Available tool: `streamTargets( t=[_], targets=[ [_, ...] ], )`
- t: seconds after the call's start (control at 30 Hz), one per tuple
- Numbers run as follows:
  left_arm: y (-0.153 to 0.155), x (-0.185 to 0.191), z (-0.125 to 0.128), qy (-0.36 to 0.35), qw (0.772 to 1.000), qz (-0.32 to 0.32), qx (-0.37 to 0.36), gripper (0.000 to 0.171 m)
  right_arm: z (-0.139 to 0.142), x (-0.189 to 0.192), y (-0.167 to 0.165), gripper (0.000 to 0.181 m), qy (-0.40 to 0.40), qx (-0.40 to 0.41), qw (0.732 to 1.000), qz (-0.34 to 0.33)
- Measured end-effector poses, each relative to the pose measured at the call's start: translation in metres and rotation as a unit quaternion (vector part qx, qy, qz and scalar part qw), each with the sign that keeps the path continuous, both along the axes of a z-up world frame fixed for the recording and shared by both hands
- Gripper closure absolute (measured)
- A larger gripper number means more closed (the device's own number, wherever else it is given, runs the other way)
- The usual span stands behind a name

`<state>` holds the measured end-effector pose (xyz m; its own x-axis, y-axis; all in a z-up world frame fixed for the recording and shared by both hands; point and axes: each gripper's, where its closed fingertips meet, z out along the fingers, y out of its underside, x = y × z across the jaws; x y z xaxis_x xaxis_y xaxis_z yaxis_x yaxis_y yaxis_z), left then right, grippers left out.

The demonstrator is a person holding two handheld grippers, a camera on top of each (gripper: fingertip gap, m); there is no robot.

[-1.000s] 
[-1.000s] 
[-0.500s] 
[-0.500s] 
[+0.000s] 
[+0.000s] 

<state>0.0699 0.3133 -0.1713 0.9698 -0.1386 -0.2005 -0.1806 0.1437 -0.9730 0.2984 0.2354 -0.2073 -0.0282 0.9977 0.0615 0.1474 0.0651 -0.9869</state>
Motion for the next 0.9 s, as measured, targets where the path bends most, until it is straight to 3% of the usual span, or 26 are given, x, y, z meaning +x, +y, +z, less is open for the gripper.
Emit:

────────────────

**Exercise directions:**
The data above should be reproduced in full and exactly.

**Response to the exercise:**
Available tool: `streamTargets( t=[_], targets=[ [_, ...] ], )`
- t: seconds after the call's start (control at 30 Hz), one per tuple
- Numbers run as follows:
  left_arm: y (-0.153 to 0.155), x (-0.185 to 0.191), z (-0.125 to 0.128), qy (-0.36 to 0.35), qw (0.772 to 1.000), qz (-0.32 to 0.32), qx (-0.37 to 0.36), gripper (0.000 to 0.171 m)
  right_arm: z (-0.139 to 0.142), x (-0.189 to 0.192), y (-0.167 to 0.165), gripper (0.000 to 0.181 m), qy (-0.40 to 0.40), qx (-0.40 to 0.41), qw (0.732 to 1.000), qz (-0.34 to 0.33)
- Measured end-effector poses, each relative to the pose measured at the call's start: translation in metres and rotation as a unit quaternion (vector part qx, qy, qz and scalar part qw), each with the sign that keeps the path continuous, both along the axes of a z-up world frame fixed for the recording and shared by both hands
- Gripper closure absolute (measured)
- A larger gripper number means more closed (the device's own number, wherever else it is given, runs the other way)
- The usual span stands behind a name

`<state>` holds the measured end-effector pose (xyz m; its own x-axis, y-axis; all in a z-up world frame fixed for the recording and shared by both hands; point and axes: each gripper's, where its closed fingertips meet, z out along the fingers, y out of its underside, x = y × z across the jaws; x y z xaxis_x xaxis_y xaxis_z yaxis_x yaxis_y yaxis_z), left then right, grippers left out.

The demonstrator is a person holding two handheld grippers, a camera on top of each (gripper: fingertip gap, m); there is no robot.

[-1.000s] 
[-1.000s] 
[-0.500s] 
[-0.500s] 
[+0.000s] 
[+0.000s] 

<state>0.0699 0.3133 -0.1713 0.9698 -0.1386 -0.2005 -0.1806 0.1437 -0.9730 0.2984 0.2354 -0.2073 -0.0282 0.9977 0.0615 0.1474 0.0651 -0.9869</state>
Motion for the next 0.9 s, as measured, targets where the path bends most, until it is straight to 3% of the usual span, or 26 are given, x, y, z meaning +x, +y, +z, less is open for the gripper.
Emit:

No further output is required, since the answer is complete.